Allerdings sehen sich unsere Apotheken zunehmenden Belastungen wie stark steigenden Betriebskosten, Lieferengpässen bei Arzneimitteln, Konkurrenz durch Internetapotheken und einem immer bedrohlicher werdenden Fachkräftemangel ausgesetzt. Die Übernahme weiterer wichtiger Aufgaben in der Gesundheitsversorgung – Impfungen, Gesundheitschecks oder auch Virentests – kommt hinzu und fordert die Apotheken zusätzlich. Gleichzeitig verharren die Löhne und Einnahmen weitgehend auf dem Niveau von vor 20 Jahren – seit 2003 gab es nur eine einmalige Lohnerhöhung von 3 Prozent, während sie in anderen Branchen kräftig gestiegen sind. Die prekäre wirtschaftliche Situation hat in den letzten Jahren zu einem spürbaren Apothekensterben vor allem auf dem Land geführt. Auch bei uns im Gerauer Land. Um eines deshalb klarzustellen: Ich begrüße, dass Bundesgesundheitsminister Karl Lauterbach eine Apothekenreform in Angriff nimmt, denn es besteht akuter Handlungsbedarf. Aber die vom Bundesgesundheitsministerium geplanten Reformen – vor allem die Zulassung von Filialapotheken ohne Approbierte, die Verkürzung der Daseinsvorsorge und der Öffnungszeiten sowie eine reine Umverteilung statt Erhöhung der Honorare – führen aus meiner Sicht eben nicht zu einer Stärkung des Gesundheitssystems. Ganz im Gegenteil. Machen wir uns klar, was diese Vorschläge konkret bedeuten: Die Folge wären „Apotheken light“ – Apotheken ohne Apotheker und damit ohne die notwendige Fachberatung bei hochkomplexen Wechselwirkungen; lange Wege und Wartezeiten; eine weitgehende Entwertung der mehrstufigen Fachausbildung zum approbierten Apotheker; der Wegfall der Abgabe von lebenswichtigen Betäubungsmitteln im Notfall sowie von wichtigen Impfungen und Gesundheitschecks. Kurz: die Aushöhlung des bewährten Systems der kompetenten, niedrigschwelligen und persönlichen Arzneimittelversorgung vor Ort in Hessen und im Gerauer Land. Der Apotheker schenkt uns Sicherheit in einem gut austarierten Sicherheitsdreiklang: Neben dem Arzneimittelrecht in der Herstellung und dem ärztlichen Berufsrecht für die Verordnung von Arzneimitteln folgt die kontrollierte Abgabe von Arzneimittel in Apotheken durchapprobierte Apotheker.

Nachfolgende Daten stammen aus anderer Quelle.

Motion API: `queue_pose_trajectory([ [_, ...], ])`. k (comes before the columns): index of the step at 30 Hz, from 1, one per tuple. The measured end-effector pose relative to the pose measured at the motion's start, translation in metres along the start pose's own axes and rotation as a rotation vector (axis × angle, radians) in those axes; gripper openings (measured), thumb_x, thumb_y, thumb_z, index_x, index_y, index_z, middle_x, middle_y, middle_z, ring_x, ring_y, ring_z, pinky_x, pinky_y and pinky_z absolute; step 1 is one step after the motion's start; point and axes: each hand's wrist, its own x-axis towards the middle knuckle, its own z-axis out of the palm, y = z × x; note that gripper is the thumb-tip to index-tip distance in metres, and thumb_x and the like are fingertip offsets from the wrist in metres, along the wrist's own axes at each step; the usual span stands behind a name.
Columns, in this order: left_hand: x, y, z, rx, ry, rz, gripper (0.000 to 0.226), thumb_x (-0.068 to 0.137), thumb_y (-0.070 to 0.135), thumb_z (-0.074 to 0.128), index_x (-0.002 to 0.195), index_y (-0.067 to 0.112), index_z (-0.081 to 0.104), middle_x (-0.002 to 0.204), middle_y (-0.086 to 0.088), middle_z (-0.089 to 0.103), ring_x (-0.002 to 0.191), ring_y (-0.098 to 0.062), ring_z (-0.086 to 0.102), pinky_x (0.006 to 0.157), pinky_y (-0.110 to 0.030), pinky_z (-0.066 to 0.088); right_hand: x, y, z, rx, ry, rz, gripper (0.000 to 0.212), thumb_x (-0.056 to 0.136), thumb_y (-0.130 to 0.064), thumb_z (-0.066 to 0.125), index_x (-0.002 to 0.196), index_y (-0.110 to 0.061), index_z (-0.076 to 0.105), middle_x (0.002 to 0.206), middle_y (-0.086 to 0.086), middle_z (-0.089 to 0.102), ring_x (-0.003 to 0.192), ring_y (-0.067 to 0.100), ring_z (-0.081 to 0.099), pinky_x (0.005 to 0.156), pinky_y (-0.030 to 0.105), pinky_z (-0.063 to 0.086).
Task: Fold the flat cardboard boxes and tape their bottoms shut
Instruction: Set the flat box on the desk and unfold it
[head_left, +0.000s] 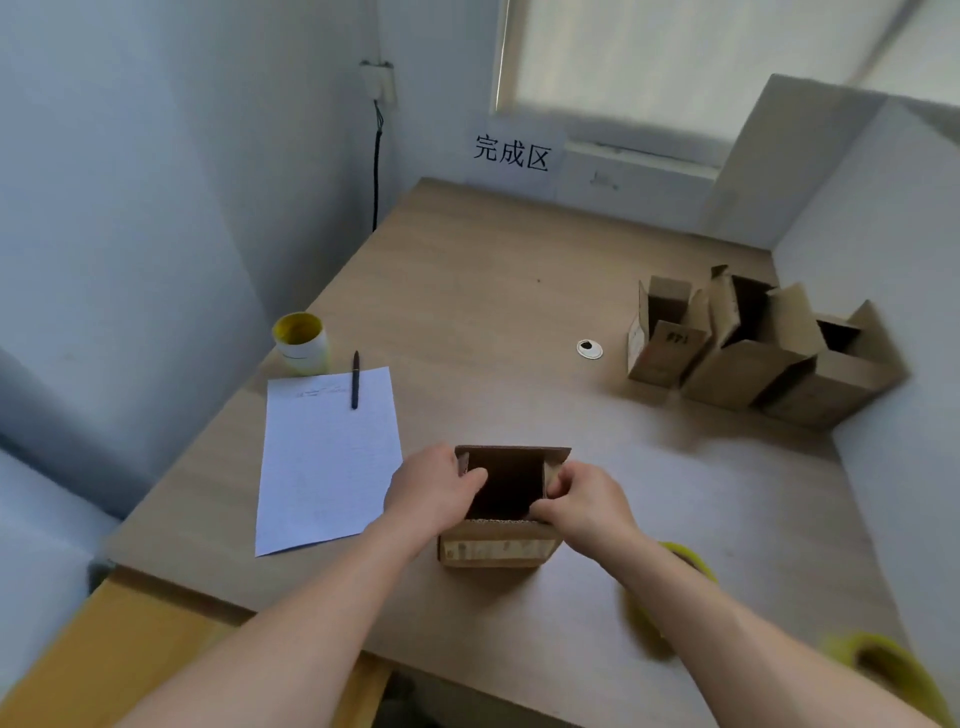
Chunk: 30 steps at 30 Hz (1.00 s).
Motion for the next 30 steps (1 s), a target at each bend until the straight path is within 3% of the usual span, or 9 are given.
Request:
queue_pose_trajectory([
  [7,0.012,-0.014,-0.022,-0.057,-0.307,0.178,0.049,0.074,0.065,0.072,0.101,0.025,0.068,0.091,0.013,0.061,0.087,-0.004,0.058,0.075,-0.024,0.048,0.013,0.011,-0.011,0.136,-0.116,-0.104,0.029,0.069,-0.050,0.075,0.081,-0.024,0.071,0.076,0.002,0.069,0.068,0.014,0.062,0.061,0.033,0.052],
  [9,0.013,-0.024,-0.023,-0.056,-0.371,0.235,0.059,0.071,0.059,0.079,0.117,0.025,0.066,0.092,0.018,0.056,0.087,-0.002,0.056,0.075,-0.019,0.045,0.013,0.016,-0.019,0.241,-0.254,-0.123,0.039,0.062,-0.044,0.078,0.092,-0.020,0.073,0.079,0.008,0.069,0.068,0.015,0.062,0.062,0.033,0.053],
  [11,0.013,-0.028,-0.017,-0.101,-0.307,0.245,0.046,0.076,0.054,0.078,0.110,0.025,0.070,0.089,0.018,0.059,0.086,-0.002,0.057,0.075,-0.020,0.048,0.016,0.021,-0.020,0.245,-0.292,-0.131,0.036,0.064,-0.029,0.083,0.096,-0.015,0.072,0.074,0.005,0.067,0.066,0.018,0.062,0.064,0.037,0.054],
  [15,0.016,-0.029,0.001,-0.111,-0.111,0.166,0.038,0.076,0.054,0.078,0.087,0.023,0.059,0.078,0.008,0.058,0.074,-0.008,0.053,0.065,-0.027,0.044,0.019,0.023,-0.009,0.147,-0.039,-0.102,0.030,0.072,-0.019,0.086,0.092,-0.023,0.064,0.074,-0.003,0.067,0.063,0.013,0.060,0.063,0.030,0.052],
  [19,0.015,-0.030,0.017,-0.145,-0.051,0.085,0.073,0.073,0.055,0.080,0.125,0.027,0.038,0.098,0.005,0.054,0.091,-0.015,0.056,0.079,-0.030,0.046,0.008,0.013,-0.001,-0.126,0.158,-0.214,0.048,0.077,-0.030,0.076,0.112,-0.035,0.043,0.093,-0.013,0.059,0.082,0.012,0.059,0.071,0.032,0.050],
  [22,0.018,-0.034,0.024,-0.164,-0.014,0.163,0.102,0.075,0.052,0.079,0.153,0.037,0.014,0.122,0.008,0.044,0.109,-0.013,0.052,0.094,-0.029,0.044,0.010,0.013,0.000,-0.145,0.222,-0.199,0.085,0.077,-0.030,0.078,0.144,-0.033,0.027,0.128,-0.006,0.047,0.115,0.017,0.050,0.089,0.032,0.045],
  [25,0.022,-0.042,0.030,-0.139,0.015,0.260,0.087,0.078,0.051,0.076,0.150,0.040,0.029,0.125,0.014,0.042,0.105,-0.007,0.050,0.093,-0.028,0.045,0.017,0.018,-0.001,-0.090,0.086,-0.165,0.097,0.081,-0.032,0.075,0.155,-0.039,0.013,0.143,-0.003,0.034,0.122,0.020,0.048,0.099,0.033,0.044],
  [28,0.026,-0.046,0.038,-0.165,0.078,0.312,0.054,0.078,0.054,0.074,0.124,0.031,0.059,0.114,0.014,0.051,0.081,-0.001,0.050,0.080,-0.021,0.045,0.021,0.030,0.007,-0.003,-0.017,-0.178,0.071,0.090,-0.028,0.065,0.152,-0.038,0.031,0.147,-0.005,0.045,0.124,0.018,0.051,0.106,0.033,0.042],
  [30,0.026,-0.046,0.041,-0.241,0.123,0.308,0.049,0.075,0.074,0.060,0.105,0.036,0.061,0.104,0.018,0.054,0.079,0.004,0.052,0.071,-0.010,0.038,0.022,0.037,0.011,0.101,-0.015,-0.173,0.058,0.092,-0.027,0.064,0.147,-0.033,0.045,0.142,-0.006,0.054,0.121,0.015,0.055,0.105,0.030,0.043],
])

Ich sage es daher ganz deutlich: Wir sind in großer Sorge um die Patientensicherheit und die Gesundheitsversorgung unserer Bürgerinnen und Bürger. Deshalb lehnen wir diese „Apotheken light“ strikt ab und stehen fest an der Seite der Apothekerinnen und Apotheker. Wir brauchen die Kompetenz des approbierten Fachpersonals vor Ort mehr denn je, vor allem bei uns auf dem Land. Wir können und dürfen Medikamente mit hochkomplexen Wechselwirkungen nicht wie ein T-Shirt oder eine Cola verkaufen. Die inhabergeführte Apotheke gibt uns allen die notwendige Sicherheit, sie ist das letzte Schutzschild unserer Gesundheit. Genau deshalb haben wir in unserem christlich-sozialen Koalitionsvertrag für Hessen fest verankert, dass wir uns für die inhabergeführte Apotheke vor Ort einsetzen werden.

Genau deshalb habe ich mich auf der zentralen Kundgebung der hessischen Apothekerinnen und Apotheker am 27. Juni in Frankfurt am Main und in einem Brief an Bundesgesundheitsminister Lauterbach ganz persönlich für die Stärkung der Präsenzapotheken eingesetzt. Genau deshalb haben wir diesem wichtigen Thema im Hessischen Landtag im Juni eine Aktuelle Stunde gewidmet. Genau deshalb haben wir führende Vertreterinnen und Vertreter der Apothekerverbände in unsere Fraktionssitzung nach Wiesbaden eingeladen und uns direkt mit ihnen ausgetauscht. Und genau deshalb haben wir eine Initiative zur Zusammenarbeit der Gesundheitsminister der Länder initiiert, um gemeinsam im Sinne der Apotheken Einfluss auf die Reform zu nehmen.

Und unsere umfangreichen Bemühungen tragen konkrete Früchte: Der ursprüngliche Referentenentwurf wurde bereits überarbeitet und die Verabschiedung des Gesetzes im Bundeskabinett bis auf Weiteres verschoben. Das gibt uns Zeit, um gemeinsam auf weitere notwendige Änderungen zu drängen. Wir brauchen Reformen. Aber sie müssen die Gesundheitsversorgung in unserem Land stärken und nicht schwächen. Deshalb werden wir nicht lockerlassen und uns weiter für die Apothekerinnen und Apotheker einsetzen – sie sind die letzte Verteidigungslinie unserer Gesundheit. Und die Gesundheit der Menschen in Hessen und im Gerauer Land ist für uns nicht verhandelbar.